> **Work instruction**
Please could you give again the lines from the one holding "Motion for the" through the final line of the data below, exactly, with no other lines?

BEGIN Data segment

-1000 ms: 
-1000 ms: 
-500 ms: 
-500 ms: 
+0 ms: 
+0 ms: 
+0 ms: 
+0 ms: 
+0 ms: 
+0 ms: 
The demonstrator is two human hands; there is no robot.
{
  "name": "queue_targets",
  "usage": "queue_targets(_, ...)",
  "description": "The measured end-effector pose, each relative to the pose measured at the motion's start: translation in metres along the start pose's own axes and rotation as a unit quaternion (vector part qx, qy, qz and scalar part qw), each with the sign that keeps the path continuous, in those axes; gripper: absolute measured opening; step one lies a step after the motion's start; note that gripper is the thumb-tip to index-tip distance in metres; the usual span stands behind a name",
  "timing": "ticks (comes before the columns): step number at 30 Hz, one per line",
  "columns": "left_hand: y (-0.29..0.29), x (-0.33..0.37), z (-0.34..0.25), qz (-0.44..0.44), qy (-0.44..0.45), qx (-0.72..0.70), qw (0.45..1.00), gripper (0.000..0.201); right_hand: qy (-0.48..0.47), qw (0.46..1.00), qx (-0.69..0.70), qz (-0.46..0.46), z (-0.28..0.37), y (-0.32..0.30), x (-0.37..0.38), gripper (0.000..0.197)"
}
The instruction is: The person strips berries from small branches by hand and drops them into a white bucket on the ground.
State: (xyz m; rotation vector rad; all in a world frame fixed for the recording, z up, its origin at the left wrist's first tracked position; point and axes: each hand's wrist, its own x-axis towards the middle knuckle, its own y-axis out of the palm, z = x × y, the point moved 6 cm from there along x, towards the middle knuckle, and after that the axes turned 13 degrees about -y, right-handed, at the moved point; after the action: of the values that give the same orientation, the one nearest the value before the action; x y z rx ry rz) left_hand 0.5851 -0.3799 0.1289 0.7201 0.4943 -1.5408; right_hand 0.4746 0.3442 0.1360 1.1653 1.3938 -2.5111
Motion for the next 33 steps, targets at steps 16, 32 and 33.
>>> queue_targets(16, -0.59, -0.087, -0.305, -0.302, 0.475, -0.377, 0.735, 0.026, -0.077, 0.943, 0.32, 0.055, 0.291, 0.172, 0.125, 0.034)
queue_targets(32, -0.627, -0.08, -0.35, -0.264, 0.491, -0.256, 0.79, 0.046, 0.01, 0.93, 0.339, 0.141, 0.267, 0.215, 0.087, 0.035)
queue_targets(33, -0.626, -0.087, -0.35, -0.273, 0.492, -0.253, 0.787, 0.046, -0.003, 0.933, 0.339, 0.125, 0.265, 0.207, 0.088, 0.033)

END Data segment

> **Result of the task**
Motion for the next 33 steps, targets at steps 16, 32 and 33.
>>> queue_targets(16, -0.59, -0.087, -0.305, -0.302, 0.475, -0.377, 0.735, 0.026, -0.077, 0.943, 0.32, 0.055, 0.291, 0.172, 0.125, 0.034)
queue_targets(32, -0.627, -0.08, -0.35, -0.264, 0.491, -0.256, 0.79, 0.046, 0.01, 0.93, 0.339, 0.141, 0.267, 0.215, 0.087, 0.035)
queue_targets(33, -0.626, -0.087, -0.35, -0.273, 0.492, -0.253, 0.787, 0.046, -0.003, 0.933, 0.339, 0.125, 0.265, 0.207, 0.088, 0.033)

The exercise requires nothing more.